*Problem*
All that is needed is the listing, given back exactly.

*Given data*
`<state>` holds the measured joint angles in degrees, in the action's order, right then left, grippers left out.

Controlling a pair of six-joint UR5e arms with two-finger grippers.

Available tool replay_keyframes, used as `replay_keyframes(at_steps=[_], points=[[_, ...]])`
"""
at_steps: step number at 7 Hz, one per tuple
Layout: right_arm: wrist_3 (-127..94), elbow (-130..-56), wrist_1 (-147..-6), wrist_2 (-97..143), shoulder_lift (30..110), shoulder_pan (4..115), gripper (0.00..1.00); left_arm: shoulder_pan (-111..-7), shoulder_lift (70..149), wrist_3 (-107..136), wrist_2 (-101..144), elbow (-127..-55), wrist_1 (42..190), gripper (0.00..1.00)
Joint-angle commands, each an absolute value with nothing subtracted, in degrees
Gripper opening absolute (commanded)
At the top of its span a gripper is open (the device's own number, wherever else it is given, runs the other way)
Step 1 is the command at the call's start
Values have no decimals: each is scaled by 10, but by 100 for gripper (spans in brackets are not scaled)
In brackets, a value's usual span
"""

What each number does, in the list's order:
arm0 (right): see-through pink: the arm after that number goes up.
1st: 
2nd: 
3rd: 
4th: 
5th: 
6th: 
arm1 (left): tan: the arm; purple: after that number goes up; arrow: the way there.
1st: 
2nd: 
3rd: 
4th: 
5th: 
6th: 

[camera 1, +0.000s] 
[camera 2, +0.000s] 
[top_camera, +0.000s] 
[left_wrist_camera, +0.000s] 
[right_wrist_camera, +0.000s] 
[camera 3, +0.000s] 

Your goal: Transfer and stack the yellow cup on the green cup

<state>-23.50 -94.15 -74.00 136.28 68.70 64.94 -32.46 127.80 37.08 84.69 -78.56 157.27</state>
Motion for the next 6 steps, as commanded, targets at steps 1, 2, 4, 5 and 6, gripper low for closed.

*Written solution*
`<state>` holds the measured joint angles in degrees, in the action's order, right then left, grippers left out.

Controlling a pair of six-joint UR5e arms with two-finger grippers.

Available tool replay_keyframes, used as `replay_keyframes(at_steps=[_], points=[[_, ...]])`
"""
at_steps: step number at 7 Hz, one per tuple
Layout: right_arm: wrist_3 (-127..94), elbow (-130..-56), wrist_1 (-147..-6), wrist_2 (-97..143), shoulder_lift (30..110), shoulder_pan (4..115), gripper (0.00..1.00); left_arm: shoulder_pan (-111..-7), shoulder_lift (70..149), wrist_3 (-107..136), wrist_2 (-101..144), elbow (-127..-55), wrist_1 (42..190), gripper (0.00..1.00)
Joint-angle commands, each an absolute value with nothing subtracted, in degrees
Gripper opening absolute (commanded)
At the top of its span a gripper is open (the device's own number, wherever else it is given, runs the other way)
Step 1 is the command at the call's start
Values have no decimals: each is scaled by 10, but by 100 for gripper (spans in brackets are not scaled)
In brackets, a value's usual span
"""

What each number does, in the list's order:
arm0 (right): see-through pink: the arm after that number goes up.
1st: 
2nd: 
3rd: 
4th: 
5th: 
6th: 
arm1 (left): tan: the arm; purple: after that number goes up; arrow: the way there.
1st: 
2nd: 
3rd: 
4th: 
5th: 
6th: 

[camera 1, +0.000s] 
[camera 2, +0.000s] 
[top_camera, +0.000s] 
[left_wrist_camera, +0.000s] 
[right_wrist_camera, +0.000s] 
[camera 3, +0.000s] 

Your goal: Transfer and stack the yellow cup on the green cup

<state>-23.50 -94.15 -74.00 136.28 68.70 64.94 -32.46 127.80 37.08 84.69 -78.56 157.27</state>
Motion for the next 6 steps, as commanded, targets at steps 1, 2, 4, 5 and 6, gripper low for closed.

No other output belongs to this answer.